O som do motor veio em seguida. O carro, avançando descontroladamente na direção dos três, não parou.

Assustado, Leonard agarrou os irmãos por suas roupas e saltou junto deles. 

O veículo não parou, atropelando o estabelecimento ao lado.

— Mas o quê…? — O detetive se levantou junto dos irmãos, observando um grupo de homens saírem de dentro do veículo.

Mesmo naquela situação, os agentes Gregory e Ethan não perderam a calma. Apenas sacaram os seus fuzis prateados, notáveis peças de tecnologia avançada, e apontaram para o trio.

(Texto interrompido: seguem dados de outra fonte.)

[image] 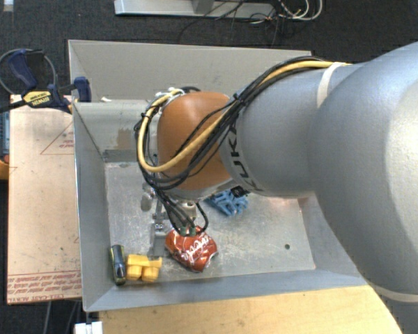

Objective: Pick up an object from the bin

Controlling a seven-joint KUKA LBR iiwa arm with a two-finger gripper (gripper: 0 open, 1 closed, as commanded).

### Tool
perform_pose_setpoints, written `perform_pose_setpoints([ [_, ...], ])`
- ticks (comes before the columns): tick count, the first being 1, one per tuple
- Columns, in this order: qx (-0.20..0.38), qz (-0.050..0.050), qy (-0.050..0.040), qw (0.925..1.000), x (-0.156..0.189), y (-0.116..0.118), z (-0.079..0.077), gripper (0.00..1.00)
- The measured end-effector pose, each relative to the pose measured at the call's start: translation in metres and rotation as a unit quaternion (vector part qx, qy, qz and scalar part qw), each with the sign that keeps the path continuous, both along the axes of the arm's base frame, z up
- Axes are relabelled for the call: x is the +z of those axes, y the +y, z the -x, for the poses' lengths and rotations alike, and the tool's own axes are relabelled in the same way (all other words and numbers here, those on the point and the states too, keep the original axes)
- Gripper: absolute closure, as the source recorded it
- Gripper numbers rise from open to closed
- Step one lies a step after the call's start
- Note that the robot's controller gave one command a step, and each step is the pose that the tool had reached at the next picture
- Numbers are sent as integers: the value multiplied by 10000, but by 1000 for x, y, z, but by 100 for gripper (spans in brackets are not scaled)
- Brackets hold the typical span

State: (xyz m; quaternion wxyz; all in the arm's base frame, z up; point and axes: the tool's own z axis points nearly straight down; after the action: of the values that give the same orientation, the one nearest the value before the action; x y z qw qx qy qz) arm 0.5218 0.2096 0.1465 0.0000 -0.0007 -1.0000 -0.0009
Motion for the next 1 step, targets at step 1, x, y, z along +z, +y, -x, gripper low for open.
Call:
perform_pose_setpoints([
  [1,0,0,0,10000,0,0,0,0],
])
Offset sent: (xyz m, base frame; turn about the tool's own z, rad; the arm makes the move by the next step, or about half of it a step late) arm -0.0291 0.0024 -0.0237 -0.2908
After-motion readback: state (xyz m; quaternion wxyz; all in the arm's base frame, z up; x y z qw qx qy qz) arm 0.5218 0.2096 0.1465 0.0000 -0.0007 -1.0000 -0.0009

Gosling saiu logo em seguida, com uma cólera de raiva por trás de todo o seu profissionalismo. Sacou algo parecido com uma pistola, igualmente prateada, e mirou para o trio juntamente.

Por fim, saiu o motorista. Era uma verdadeira montanha de músculos, careca, com um terno apertado colado em sua pele, que até parecia ser feita de aço.

  — Ferrou — murmurou o detetive.

Isso porque sequer havia chegado na pior parte.

O musculoso não parecia guardar nenhuma arma em seu pequeno terno. Apenas abaixou as calças e deixou que todos vislumbrassem a maior arma que uma pessoa pode ter.

Uma espiga de milho de 47 centímetros alojada em sua pélvis.